*INSTRUCTIONS FOR THE TASK*
From the first line of the data below, repeat each line exactly until you reach the line with "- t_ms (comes"; include that line too.

*MATERIAL PROVIDED*

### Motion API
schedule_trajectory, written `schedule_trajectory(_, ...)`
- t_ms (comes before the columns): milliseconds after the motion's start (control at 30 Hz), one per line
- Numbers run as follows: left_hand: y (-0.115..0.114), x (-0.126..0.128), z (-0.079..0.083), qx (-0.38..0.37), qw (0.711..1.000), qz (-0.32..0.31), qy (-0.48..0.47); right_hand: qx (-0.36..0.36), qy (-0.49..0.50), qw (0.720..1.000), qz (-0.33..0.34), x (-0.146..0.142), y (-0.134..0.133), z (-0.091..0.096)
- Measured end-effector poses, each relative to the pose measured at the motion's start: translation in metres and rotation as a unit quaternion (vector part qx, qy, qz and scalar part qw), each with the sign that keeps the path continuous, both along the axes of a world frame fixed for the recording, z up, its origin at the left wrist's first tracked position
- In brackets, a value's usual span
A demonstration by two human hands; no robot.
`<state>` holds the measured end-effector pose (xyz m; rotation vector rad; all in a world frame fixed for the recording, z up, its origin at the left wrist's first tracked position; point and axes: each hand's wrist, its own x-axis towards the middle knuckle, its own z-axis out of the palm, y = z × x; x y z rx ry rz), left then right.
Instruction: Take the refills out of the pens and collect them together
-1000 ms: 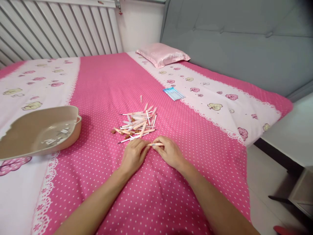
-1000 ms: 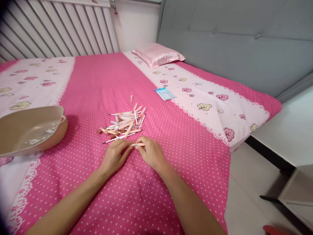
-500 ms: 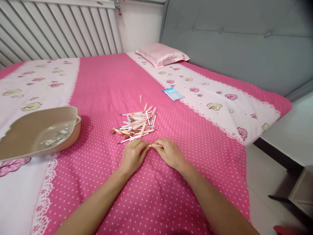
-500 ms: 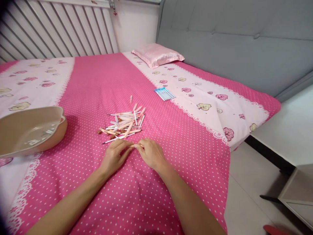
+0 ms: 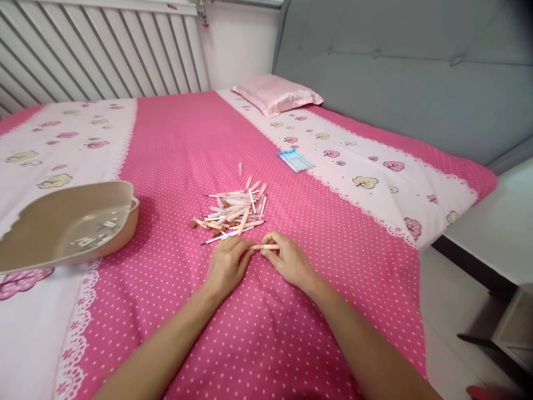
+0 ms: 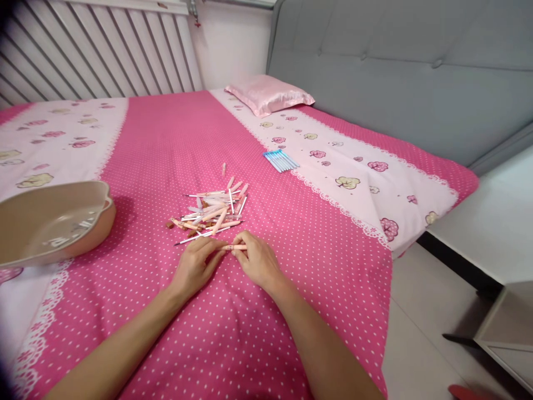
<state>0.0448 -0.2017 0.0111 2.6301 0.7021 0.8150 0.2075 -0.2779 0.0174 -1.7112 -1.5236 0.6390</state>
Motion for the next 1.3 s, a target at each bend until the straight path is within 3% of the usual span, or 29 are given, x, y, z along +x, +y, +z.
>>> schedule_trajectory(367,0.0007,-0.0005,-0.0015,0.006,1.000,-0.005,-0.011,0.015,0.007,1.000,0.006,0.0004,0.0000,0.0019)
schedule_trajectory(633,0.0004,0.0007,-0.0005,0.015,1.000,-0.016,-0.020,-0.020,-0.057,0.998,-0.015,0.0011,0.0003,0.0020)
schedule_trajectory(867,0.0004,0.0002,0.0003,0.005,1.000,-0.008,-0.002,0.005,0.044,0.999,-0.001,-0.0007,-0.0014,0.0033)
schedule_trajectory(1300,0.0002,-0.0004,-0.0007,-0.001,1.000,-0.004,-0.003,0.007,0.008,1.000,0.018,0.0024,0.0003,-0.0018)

*ANSWER FOR THE TASK*
### Motion API
schedule_trajectory, written `schedule_trajectory(_, ...)`
- t_ms (comes before the columns): milliseconds after the motion's start (control at 30 Hz), one per line

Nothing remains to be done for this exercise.